Das duale Studienmodell im Studiengang Wirtschaftsingenieurwesen an der FH Vorarlberg bietet eine spannende Kombination aus technischen, wirtschaftlichen und persönlichkeitsbildenden Lehrinhalten. Das Studium ist über die Grenzen hinaus bekannt und lockt Studierende aus dem Ausland nach Dornbirn.

Neuer Lebensabschnitt
Kira Herriger wird oft gefragt, warum sie vom über 600 Kilometer weit entfernten Köln nach Vorarlberg gezogen ist. „Das Studium Wirtschaftsingenieurwesen an der FH Vorarlberg bietet den großen Vorteil, dass man in kleinen Gruppen von 40 Studierenden in der Vorlesung sitzt.

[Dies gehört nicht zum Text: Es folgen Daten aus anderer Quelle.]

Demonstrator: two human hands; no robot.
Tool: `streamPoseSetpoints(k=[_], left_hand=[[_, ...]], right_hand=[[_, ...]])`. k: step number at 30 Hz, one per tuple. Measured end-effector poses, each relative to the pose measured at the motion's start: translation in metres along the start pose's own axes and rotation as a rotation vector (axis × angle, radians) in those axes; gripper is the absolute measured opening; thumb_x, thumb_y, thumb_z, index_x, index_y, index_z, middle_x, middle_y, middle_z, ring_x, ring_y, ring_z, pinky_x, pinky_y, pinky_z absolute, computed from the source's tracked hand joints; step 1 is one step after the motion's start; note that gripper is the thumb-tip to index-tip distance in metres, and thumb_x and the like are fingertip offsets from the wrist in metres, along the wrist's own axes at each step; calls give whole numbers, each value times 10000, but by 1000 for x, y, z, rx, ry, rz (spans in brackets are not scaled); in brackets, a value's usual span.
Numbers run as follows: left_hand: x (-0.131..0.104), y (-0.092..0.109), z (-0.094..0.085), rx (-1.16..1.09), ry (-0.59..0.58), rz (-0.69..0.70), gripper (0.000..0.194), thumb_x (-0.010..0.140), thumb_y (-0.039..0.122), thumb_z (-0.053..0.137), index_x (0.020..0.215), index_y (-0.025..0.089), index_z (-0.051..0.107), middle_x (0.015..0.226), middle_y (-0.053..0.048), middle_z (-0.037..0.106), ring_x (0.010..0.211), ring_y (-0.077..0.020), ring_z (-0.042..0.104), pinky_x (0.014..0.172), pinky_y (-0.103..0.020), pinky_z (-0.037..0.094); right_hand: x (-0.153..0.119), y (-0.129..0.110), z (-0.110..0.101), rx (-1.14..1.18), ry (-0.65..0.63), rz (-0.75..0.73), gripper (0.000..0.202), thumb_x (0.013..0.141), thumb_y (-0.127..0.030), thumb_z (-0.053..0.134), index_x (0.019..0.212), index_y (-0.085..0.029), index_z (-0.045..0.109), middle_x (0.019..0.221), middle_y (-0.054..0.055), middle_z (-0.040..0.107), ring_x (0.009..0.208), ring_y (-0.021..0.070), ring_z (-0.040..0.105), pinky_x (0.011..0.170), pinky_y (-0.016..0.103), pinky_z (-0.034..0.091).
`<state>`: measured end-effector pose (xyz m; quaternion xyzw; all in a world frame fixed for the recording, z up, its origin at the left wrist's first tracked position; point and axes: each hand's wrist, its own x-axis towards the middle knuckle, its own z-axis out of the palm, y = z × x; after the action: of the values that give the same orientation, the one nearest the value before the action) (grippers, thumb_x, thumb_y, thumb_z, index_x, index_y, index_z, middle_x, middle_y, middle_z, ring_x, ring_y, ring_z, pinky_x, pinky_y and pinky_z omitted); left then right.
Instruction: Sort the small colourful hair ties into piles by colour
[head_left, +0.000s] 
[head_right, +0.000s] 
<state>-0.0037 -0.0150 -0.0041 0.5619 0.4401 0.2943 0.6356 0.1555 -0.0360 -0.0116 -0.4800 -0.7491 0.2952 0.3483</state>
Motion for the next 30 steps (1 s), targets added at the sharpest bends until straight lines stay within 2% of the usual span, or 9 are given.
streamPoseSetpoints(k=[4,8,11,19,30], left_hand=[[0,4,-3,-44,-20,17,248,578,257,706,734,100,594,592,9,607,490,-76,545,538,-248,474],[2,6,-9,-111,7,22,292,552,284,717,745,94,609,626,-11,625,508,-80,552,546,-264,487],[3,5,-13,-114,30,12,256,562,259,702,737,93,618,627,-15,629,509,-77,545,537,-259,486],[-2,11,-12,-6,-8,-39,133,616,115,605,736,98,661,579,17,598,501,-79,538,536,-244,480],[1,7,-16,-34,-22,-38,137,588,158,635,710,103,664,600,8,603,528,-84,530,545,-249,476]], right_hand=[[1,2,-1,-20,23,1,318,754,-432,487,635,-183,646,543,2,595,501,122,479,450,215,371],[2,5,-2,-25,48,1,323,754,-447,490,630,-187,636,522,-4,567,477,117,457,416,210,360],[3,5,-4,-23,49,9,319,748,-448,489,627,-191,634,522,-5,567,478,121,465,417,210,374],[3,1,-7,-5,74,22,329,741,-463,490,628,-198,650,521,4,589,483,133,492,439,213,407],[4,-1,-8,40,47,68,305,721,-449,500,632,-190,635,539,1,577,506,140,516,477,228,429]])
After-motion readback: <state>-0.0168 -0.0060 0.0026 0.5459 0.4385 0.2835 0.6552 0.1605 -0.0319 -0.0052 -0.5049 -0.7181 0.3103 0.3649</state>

In Deutschland ist man unter 500 Studenten nur eine Nummer in einem riesigen Hörsaal“, erläutert die 22-Jährige. Sie zeigt sich begeistert von der Zusammenarbeit mit heimischen Unternehmen: „Die Firma Liebherr war von Anfang an mein Favorit und ich bin glücklich, dass es geklappt hat. Die Praxisphasen im Betrieb sind perfekt auf die Vorlesungen an der FH Vorarlberg abgestimmt und ich bekomme genug Zeit, um für die Klausuren zu lernen. Man spürt die Erfahrung der Zusammenarbeit der letzten Jahre zwischen Liebherr und der FH Vorarlberg.“ Kira Herriger hat alles zurückgelassen und in Vorarlberg einen neuen Lebensabschnitt begonnen. „Es war für mich die richtige Entscheidung. Bei Liebherr habe ich beste Aufstiegschancen und die interne Förderung ist enorm.“

Interesse für Technik
Auch Lena Rieger aus dem deutschen Haßloch war Liebherr schon lange als großer Hersteller von Baumaschinen und Kränen bekannt. „Auf der Fahrt in den Skiurlaub nach Tirol sind wir am Werk in Nenzing vorbeigefahren. Ich habe immer schon nach dem Weihnachtsbaum auf dem Kran Ausschau gehalten“, meint die 20-Jährige lachend. Das weckte ihr Interesse für die Technik. „Plötzlich wollte ich nicht nur die Höhe, sondern auch etwas über die Art des Krans wissen. Nun hat sich die perfekte Gelegenheit ergeben, bei Liebherr zu arbeiten und ein duales Studium in Wirtschaftsingenieurwesen an der FH Vorarlberg zu beginnen“, freut sie sich. Die interdisziplinären Fächer in den Bereichen Technik und Wirtschaft begeistern Lena Rieger. Durch das duale Studienmodell bringt sie das Gelernte bei der Arbeit ein. „Mein Rotationsplan bei Liebherr ist auf die Studieninhalte abgestimmt. Planspiele oder Seminare mit Praxisbezug erleichtern das Aufnehmen von neuen Themengebieten.“ Sie genießt die familiäre Atmosphäre an der FH Vorarlberg. „Wir sind hier eine deutlich kleinere Gruppe als es in Deutschland üblich ist. Der Austausch untereinander und mit den anderen Jahrgängen ist wertvoll. Ich habe viel Unterstützung erhalten und habe mich sehr schnell eingelebt“, meint sie abschließend.